The pair discussed a variety of options, including an ESOP (employee stock ownership plan), but hadn’t settled on a solution. Bouchard and Myers both knew the leadership at Kinzler Corporation from interaction at business events in Ankeny over the years. And they knew Kinzler’s reputation for growth through acquisition.
“We’d seen how Kinzler handled other acquisitions, so I just gave Tanner Kinzler a call and told him where we were,” Bouchard says. “We were at a point with our growth that we felt we needed to make a decision. Continued growth would mean investing in some significant software and infrastructure, but Jeff and I weren’t sure we’d see the return on that investment before we were ready to retire.”
According to Jason Mortvedt of Kinzler, “WD Door is a great fit for us. We’re able to provide a lot of the administrative—the HR, payroll, accounting, marketing, IT tasks—and let them do what they do best, which is being the boots on the ground and continuing to build those customer relationships.”
Not only has the transition been smooth, the move has been, too. The WD Door sales team moved across the road to the Kinzler headquarters building, allowing the WD Door property to better serve the installation and repair teams.
“We stay in our lanes, crossing paths and working together on big decisions,” Myers says. “But Kinzler has been great about letting each of us do our thing.”
Bouchard says, “The Kinzler staff has the same values we have, the same family feel, and our team has been energized by the new opportunities the relationship brings.”
The WD Door acquisition also led to the acquisition of Delden Door, another Des Moines-area garage door company.
“That acquisition was finalized in May, and we’ve phased out the Delden name, bringing their employees and customers under the WD Door name.

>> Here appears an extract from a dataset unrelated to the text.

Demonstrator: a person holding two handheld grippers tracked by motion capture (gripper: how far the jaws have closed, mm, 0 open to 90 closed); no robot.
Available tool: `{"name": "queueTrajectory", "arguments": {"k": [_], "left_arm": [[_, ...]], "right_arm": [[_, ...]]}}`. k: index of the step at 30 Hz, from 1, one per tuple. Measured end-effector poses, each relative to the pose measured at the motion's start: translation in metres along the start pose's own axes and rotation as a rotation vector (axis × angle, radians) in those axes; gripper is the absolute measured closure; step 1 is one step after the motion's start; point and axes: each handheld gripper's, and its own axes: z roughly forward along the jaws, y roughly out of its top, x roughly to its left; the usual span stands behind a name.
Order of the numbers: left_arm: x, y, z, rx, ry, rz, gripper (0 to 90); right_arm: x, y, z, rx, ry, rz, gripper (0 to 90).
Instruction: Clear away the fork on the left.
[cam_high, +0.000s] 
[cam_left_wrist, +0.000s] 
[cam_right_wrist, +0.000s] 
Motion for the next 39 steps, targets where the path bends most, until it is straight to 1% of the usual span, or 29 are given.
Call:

There’s a learning curve with new systems and business models, but the Delden team already feels like they belong,” says Bouchard.
At the beginning of November, WD Door officially opened its first Nebraska office with a team in Omaha. “We do a lot of work for builders that are expanding in the Omaha area, and this opportunity was right in line with our vision to expand the WD Door name,” says Bouchard. “We couldn’t do what we’re doing now if we weren’t part of the Kinzler Corporation.”
Both Bouchard and Myers say they’d like to see the WD Door brand continue to grow in new markets across the Midwest with long-term employees stepping into leadership and growth opportunities as they arise.
“We want to have the kind of relationship that allows us to leave on good terms with everyone, both employees and partners, whenever that happens,” Myers says.
If their first year as a Kinzler company is any indication, that shouldn’t be a problem. Building relationships is what Bouchard and Myers have been doing all along.